O problema é que muitas vezes as pessoas valorizam mais os bons momentos do que as pessoas que os proporcionaram, acabando por sentir falta de tempos que foram e não das pessoas, que se mantêm, quando se ausentam, porque nem as conheceram...

sábado, 12 de fevereiro de 2011

Logaritmo


"És ordinariamente como todos,
não de indecência,
mas de vulgaridade,
vestindo máscaras impróprias,
para os apelos das tuas entranhas.
Mas não de todo:

Vagueias pelas ruelas
sem nada ver,
a não ser que n'algo te espelhes:
adocicas a mente por momentos
e, novamente, abandonas a ideia de perceber.

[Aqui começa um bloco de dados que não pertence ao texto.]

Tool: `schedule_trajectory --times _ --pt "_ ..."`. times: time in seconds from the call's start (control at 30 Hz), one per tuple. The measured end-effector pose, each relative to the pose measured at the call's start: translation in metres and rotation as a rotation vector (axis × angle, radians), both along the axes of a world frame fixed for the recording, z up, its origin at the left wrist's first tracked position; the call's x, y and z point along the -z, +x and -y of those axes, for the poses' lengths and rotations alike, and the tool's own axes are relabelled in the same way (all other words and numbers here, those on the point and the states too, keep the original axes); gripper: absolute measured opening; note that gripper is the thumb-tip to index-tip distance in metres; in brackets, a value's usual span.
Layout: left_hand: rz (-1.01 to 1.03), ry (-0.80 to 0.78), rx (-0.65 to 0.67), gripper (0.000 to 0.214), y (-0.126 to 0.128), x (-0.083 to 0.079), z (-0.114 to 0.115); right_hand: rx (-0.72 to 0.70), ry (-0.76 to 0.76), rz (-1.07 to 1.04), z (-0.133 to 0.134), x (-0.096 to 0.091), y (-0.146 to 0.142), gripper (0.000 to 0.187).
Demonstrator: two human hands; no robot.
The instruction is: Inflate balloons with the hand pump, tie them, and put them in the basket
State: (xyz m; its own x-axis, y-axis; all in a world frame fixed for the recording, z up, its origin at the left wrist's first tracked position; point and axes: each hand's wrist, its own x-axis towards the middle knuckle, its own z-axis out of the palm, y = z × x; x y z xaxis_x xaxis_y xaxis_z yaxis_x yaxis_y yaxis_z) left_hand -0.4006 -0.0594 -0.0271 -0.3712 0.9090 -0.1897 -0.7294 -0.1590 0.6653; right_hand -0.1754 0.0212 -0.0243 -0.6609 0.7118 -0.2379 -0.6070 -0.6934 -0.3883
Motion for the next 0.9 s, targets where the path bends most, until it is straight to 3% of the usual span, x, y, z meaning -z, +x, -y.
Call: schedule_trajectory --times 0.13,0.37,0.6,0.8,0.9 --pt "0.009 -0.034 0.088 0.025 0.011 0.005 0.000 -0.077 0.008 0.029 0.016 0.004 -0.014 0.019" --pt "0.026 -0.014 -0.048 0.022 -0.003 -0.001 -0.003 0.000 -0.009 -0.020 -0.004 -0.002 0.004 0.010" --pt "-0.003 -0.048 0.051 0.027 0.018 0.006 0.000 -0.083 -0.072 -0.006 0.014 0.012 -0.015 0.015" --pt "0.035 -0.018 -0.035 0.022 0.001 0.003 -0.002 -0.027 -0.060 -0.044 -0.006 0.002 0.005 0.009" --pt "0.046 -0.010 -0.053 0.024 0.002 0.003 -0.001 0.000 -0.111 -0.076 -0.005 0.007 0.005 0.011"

Recolhes-te num lirismo real,
que não o de alguém,
a não ser o mesmo que o meu,
e falas de aparentes esperanças
que nem sabes se queres realizar.

Inspiras memórias
num tempo parado
e deixas de expirar futuras lembranças
num tempo que corre...
Apenas sonhas.

Nesse mundo bravio
vedado de cautela
não haverá flores,
apenas a ideia de que há,
pois não entra semente que em ti renasça.

Vigarizas possibilidades,
de tamanhos sorrisos
e crias uma verdade única
a tua, a que reina,
a que não se entende.

Banes-te da sociedade comum,
não porque optes,
mas sabe-te bem
porque tens por onde pensar 
e por que te comportar diferente.

Fascina-me o teu mundo
onde o céu ainda não chegou
é quente e mágico, não é imundo
como aquele que para todos se criou.

Conheces a mentira e a desonestidade
mas os teus pensamentos
embelezam a verdade
que é a realidade. "
Flávia Abreu

terça-feira, 8 de fevereiro de 2011

Singular



"Onde eu moro não há ruas,
é um lugarejo quase esquecido.
À porta cumprimenta-se o sol,
ou o cinza do céu.
Só vem viajante de quando em vez
que, apenas um, dois dias fica...
É-lhes servido um banquete,
mas que o seu papo não consola.

Daqui vejo, não vislumbro.
É o meu maior impulso.
E percebo o que não devo...
ou devo, sei lá eu...
Porque se acredito,
o que acontecer será único;
se não acredito,
nunca será genuíno,
mas nunca uma espada me trespassará.
Não faço uma escolha
porque poderia trair-me
e apenas quero ser eu.
Não quero pensar no que devo ser.
Pensar afasta a simplicidade
e permite penetrar
nos recônditos da verdade
(que é a que se quer).

Por vezes sinto saudade,
de acreditar que os viajantes ficarão, 
do que tive,
do que não tive ou alguma vez terei,
e colido com o tempo
e caio num vazio onde me sento
desencontrando-me, então.

Viajo sem me mexer:
pelo infinito do que poderão ser
a lógica e o senso
e com as mesmas conclusões mato a meta;  
por felizes possibilidades impossíveis...
que me escorrem por entre os dedos
e visitam à noite enquanto durmo." Flávia Abreu

domingo, 16 de janeiro de 2011

mundo perdido




















"Pensa no inexistente,
no que não aconteceu.
Mesmo sendo persistente,
veio um anjo e a ideia comeu,
pois só a ideia por si descarnava.

Línguas boas sibilaram
mas a ideia ao coração se agarrava
e limpou-o de força em vão
enquanto o corpo destruiu.
Uma perfeita ilusão...
que a alma baniu!

Paixão em factos impulsivos
versus dignidade medida...
Competiram loucos gritos emotivos
com gritos do magno senso;
não houve vitória, apenas consenso.

E cada batalha foi dispensável:
um mundo desnorteou
e nele pariu-se uma frieza incomensurável.
O anjo tardou!
Terá de tecer novas asas ao seu protegido."